Where a line holds the word "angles", copy that line from the data below.

-- Opening Marker --

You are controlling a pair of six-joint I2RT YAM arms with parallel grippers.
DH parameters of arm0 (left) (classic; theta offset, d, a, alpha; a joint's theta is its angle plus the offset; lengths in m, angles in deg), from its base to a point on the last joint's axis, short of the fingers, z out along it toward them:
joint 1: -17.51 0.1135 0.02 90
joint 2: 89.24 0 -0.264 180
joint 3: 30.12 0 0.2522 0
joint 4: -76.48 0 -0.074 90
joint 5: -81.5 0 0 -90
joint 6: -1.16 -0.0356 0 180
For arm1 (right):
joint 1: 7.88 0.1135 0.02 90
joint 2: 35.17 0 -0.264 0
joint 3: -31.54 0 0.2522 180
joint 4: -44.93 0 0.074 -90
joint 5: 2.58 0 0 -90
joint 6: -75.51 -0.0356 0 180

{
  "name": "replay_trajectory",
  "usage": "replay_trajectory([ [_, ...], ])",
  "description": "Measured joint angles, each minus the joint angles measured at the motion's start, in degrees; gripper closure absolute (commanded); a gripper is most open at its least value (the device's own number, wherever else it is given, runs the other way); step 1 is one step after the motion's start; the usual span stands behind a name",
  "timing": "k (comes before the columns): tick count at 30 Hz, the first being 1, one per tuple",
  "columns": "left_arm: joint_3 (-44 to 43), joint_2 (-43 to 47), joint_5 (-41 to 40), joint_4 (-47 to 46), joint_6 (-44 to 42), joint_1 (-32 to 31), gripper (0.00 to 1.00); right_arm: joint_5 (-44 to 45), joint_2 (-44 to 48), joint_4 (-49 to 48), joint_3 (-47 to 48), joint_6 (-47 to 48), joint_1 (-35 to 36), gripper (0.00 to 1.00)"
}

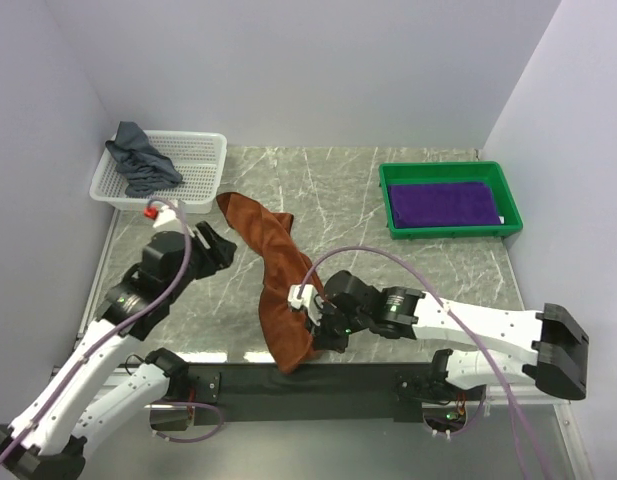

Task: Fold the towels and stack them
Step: Flatten out the crumpled towel

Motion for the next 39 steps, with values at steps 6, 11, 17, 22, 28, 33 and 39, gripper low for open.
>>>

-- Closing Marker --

SOLVED EXERCISE |
DH parameters of arm0 (left) (classic; theta offset, d, a, alpha; a joint's theta is its angle plus the offset; lengths in m, angles in deg), from its base to a point on the last joint's axis, short of the fingers, z out along it toward them:
  "description": "Measured joint angles, each minus the joint angles measured at the motion's start, in degrees; gripper closure absolute (commanded); a gripper is most open at its least value (the device's own number, wherever else it is given, runs the other way); step 1 is one step after the motion's start; the usual span stands behind a name",

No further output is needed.